• Assigned task: Please write out, exactly, every line of the listing from its first line through the one that includes "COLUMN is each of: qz".

• Extracted information:
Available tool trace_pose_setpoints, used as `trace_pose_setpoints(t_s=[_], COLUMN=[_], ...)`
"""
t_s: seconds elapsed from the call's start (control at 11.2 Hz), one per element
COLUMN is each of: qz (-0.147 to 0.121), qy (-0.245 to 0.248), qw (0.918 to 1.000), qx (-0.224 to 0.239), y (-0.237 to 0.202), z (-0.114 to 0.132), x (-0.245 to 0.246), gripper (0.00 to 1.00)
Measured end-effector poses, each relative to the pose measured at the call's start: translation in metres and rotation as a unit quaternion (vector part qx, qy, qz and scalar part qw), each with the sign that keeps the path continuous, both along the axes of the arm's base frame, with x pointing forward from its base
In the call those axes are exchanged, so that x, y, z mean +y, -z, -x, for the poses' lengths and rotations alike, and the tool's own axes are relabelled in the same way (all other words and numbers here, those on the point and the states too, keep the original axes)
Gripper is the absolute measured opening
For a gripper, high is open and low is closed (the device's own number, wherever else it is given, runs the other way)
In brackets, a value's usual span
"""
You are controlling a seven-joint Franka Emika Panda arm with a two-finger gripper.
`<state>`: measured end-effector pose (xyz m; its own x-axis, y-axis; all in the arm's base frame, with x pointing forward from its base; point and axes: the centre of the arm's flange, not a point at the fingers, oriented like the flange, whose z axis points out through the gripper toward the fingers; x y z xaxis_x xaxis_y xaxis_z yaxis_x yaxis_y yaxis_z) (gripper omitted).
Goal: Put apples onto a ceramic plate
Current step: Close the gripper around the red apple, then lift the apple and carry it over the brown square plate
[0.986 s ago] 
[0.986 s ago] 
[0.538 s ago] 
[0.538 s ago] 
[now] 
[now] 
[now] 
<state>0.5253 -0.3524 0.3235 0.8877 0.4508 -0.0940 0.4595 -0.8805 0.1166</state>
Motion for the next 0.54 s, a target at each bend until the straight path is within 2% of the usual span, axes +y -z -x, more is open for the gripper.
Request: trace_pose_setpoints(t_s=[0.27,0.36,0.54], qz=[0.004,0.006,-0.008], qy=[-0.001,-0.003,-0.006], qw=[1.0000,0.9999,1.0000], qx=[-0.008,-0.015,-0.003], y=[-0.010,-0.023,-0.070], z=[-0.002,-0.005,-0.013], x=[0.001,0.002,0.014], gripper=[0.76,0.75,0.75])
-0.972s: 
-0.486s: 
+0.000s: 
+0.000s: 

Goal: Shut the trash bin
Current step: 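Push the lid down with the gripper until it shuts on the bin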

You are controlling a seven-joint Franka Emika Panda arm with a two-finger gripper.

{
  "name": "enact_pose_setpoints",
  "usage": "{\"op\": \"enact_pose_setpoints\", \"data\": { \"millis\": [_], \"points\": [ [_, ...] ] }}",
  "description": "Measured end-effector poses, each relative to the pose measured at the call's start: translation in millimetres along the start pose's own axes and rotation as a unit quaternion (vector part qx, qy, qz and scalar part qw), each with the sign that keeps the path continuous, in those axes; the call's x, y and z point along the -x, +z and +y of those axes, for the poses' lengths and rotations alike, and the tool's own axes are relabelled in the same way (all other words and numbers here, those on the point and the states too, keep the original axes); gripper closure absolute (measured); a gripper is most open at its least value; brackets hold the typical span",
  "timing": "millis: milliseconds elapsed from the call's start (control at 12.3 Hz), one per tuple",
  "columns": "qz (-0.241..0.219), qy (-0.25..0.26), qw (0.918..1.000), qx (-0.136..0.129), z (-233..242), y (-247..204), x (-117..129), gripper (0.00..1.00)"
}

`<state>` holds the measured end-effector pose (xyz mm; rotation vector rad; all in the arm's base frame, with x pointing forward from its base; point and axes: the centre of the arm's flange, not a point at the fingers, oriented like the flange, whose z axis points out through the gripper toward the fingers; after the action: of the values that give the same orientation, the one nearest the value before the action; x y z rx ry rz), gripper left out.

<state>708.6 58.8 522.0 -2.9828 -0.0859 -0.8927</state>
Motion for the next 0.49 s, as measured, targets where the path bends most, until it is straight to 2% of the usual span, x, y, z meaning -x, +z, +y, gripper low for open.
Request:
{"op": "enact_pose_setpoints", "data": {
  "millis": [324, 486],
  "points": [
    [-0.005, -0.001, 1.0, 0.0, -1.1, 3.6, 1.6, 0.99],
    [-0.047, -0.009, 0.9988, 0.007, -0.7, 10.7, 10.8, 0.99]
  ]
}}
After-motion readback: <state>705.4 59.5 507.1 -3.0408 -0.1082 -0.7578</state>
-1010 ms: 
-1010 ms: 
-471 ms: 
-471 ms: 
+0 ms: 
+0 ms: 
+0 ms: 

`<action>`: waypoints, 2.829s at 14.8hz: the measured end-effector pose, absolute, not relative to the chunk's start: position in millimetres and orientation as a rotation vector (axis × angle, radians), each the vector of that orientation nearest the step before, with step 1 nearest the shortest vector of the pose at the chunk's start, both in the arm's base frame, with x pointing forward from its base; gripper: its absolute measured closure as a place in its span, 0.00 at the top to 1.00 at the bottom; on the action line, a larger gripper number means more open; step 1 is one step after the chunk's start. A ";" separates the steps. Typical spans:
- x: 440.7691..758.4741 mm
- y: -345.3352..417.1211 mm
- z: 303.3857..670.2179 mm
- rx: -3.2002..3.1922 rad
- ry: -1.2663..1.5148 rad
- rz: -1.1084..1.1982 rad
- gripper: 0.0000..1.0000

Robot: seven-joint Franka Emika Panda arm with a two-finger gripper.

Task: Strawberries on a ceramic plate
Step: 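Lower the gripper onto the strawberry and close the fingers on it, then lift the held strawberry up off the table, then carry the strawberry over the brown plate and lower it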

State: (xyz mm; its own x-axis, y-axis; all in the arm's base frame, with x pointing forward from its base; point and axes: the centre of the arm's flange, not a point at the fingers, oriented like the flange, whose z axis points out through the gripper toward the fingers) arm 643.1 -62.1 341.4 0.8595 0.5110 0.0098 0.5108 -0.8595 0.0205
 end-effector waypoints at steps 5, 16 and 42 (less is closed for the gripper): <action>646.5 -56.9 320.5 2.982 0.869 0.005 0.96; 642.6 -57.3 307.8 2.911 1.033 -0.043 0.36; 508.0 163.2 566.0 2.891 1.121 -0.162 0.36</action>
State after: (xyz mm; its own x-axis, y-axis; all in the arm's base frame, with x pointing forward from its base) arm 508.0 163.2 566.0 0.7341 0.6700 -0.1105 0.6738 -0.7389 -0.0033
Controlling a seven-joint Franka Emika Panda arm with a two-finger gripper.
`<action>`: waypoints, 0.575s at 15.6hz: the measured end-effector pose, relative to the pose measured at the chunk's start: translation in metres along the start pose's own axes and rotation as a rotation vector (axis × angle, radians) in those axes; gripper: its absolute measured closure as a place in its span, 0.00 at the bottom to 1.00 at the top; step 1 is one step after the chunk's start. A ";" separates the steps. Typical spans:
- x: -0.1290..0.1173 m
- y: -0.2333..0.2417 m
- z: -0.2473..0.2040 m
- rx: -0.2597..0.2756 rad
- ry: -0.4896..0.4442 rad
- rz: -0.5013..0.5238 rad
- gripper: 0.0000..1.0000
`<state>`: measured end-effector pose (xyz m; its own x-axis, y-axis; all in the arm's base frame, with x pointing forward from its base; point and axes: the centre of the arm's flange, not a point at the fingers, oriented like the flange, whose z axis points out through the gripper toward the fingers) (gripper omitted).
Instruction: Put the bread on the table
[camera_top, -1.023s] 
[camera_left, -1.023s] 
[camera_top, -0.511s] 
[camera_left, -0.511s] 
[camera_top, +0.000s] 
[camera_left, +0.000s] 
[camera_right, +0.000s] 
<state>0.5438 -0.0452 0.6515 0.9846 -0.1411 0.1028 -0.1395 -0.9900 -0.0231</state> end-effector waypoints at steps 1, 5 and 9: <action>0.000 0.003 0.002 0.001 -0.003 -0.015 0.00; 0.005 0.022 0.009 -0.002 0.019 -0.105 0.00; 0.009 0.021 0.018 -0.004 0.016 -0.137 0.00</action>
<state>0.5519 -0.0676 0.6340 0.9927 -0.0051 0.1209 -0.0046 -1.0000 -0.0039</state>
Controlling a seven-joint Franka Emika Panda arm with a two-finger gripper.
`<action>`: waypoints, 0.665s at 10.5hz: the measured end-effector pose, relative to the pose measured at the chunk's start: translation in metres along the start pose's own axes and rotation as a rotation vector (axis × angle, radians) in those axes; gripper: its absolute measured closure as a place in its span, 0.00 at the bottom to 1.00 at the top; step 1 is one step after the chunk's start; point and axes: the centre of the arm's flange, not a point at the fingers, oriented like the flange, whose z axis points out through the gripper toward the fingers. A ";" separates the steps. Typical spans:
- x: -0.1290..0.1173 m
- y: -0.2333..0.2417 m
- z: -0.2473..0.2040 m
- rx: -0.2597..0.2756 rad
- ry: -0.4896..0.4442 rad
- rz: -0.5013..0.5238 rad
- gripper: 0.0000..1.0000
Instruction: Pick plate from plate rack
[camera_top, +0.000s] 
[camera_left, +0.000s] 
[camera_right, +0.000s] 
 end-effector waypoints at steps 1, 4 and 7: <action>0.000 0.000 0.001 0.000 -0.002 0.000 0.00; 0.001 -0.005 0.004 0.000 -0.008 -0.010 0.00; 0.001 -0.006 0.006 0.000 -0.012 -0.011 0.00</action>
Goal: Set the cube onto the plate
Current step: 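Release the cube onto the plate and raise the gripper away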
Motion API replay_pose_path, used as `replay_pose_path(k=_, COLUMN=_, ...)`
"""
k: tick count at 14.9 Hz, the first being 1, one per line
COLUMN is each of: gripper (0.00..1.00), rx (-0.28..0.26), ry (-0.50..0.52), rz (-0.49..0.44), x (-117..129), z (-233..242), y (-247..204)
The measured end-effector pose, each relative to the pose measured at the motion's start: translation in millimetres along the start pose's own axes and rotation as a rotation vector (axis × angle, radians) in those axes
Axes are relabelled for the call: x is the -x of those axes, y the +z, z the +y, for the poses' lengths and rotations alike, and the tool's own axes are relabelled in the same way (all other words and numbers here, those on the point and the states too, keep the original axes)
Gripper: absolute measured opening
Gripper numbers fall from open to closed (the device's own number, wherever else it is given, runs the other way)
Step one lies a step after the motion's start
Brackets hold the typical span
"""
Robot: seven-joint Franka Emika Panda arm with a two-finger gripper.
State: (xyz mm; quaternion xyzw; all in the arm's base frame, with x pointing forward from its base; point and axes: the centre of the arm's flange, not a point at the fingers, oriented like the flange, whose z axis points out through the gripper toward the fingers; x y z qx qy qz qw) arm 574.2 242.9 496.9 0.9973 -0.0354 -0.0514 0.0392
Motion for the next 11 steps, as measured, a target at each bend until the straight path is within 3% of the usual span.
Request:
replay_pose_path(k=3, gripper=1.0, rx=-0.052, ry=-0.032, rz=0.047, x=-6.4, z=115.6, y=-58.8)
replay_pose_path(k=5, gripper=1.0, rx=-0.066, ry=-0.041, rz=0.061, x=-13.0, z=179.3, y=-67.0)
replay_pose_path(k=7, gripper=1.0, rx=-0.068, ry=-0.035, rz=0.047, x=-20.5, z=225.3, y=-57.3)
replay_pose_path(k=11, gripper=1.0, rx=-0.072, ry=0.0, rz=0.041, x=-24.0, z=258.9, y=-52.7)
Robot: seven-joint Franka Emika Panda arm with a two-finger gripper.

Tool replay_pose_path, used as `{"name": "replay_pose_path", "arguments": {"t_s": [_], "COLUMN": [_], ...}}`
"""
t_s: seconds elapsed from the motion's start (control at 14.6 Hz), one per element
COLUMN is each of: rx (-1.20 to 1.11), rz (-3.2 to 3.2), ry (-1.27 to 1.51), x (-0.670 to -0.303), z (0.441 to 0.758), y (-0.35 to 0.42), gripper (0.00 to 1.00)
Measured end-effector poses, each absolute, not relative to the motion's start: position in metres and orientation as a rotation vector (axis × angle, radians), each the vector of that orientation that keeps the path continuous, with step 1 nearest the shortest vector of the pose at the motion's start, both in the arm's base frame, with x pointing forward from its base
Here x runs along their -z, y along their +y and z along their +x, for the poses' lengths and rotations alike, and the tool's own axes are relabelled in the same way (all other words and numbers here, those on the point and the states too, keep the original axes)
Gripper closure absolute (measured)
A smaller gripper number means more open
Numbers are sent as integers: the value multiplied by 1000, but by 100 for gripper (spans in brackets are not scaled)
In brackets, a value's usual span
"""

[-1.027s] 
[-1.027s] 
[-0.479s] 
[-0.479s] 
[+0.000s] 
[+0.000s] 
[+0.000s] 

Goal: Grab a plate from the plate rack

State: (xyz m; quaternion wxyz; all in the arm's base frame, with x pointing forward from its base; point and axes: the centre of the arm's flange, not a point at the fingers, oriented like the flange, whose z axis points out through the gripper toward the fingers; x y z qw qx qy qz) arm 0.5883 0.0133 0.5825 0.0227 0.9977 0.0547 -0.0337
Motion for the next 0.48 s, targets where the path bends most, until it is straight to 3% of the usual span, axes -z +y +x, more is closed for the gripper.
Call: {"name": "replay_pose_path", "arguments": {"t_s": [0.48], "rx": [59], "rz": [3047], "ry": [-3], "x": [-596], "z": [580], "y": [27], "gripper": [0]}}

• Response to the task:
Available tool trace_pose_setpoints, used as `trace_pose_setpoints(t_s=[_], COLUMN=[_], ...)`
"""
t_s: seconds elapsed from the call's start (control at 11.2 Hz), one per element
COLUMN is each of: qz (-0.147 to 0.121), qy (-0.245 to 0.248), qw (0.918 to 1.000), qx (-0.224 to 0.239), y (-0.237 to 0.202), z (-0.114 to 0.132), x (-0.245 to 0.246), gripper (0.00 to 1.00)

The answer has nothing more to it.